* [INSTRUCTIONS TO FOLLOW]: Transcribe precisely, and only, the lines beginning at the line containing "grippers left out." and ending at the final line of the material below.

* [EXERCISE DATA]:
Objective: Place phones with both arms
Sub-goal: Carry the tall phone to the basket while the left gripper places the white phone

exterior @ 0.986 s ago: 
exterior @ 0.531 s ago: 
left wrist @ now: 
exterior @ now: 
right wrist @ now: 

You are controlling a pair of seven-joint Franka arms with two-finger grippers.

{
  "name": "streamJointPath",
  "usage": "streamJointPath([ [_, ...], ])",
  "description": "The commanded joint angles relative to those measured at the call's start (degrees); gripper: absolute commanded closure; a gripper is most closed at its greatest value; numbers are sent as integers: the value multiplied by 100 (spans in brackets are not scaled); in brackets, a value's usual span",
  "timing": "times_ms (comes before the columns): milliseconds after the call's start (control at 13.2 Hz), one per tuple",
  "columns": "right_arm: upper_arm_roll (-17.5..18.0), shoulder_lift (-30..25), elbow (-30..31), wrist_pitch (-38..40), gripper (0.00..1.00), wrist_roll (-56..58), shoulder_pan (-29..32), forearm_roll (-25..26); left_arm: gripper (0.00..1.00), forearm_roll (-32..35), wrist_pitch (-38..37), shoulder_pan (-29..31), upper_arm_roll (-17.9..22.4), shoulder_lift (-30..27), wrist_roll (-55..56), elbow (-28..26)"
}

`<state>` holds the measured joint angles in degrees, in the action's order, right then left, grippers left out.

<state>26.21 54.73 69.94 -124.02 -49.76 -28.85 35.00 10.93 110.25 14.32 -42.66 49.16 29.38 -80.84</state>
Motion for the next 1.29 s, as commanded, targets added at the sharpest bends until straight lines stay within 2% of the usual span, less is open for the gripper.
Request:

* [ANSWER TO THIS PROBLEM]:
`<state>` holds the measured joint angles in degrees, in the action's order, right then left, grippers left out.

<state>26.21 54.73 69.94 -124.02 -49.76 -28.85 35.00 10.93 110.25 14.32 -42.66 49.16 29.38 -80.84</state>
Motion for the next 1.29 s, as commanded, targets added at the sharpest bends until straight lines stay within 2% of the usual span, less is open for the gripper.
Request:

The answer contains nothing further.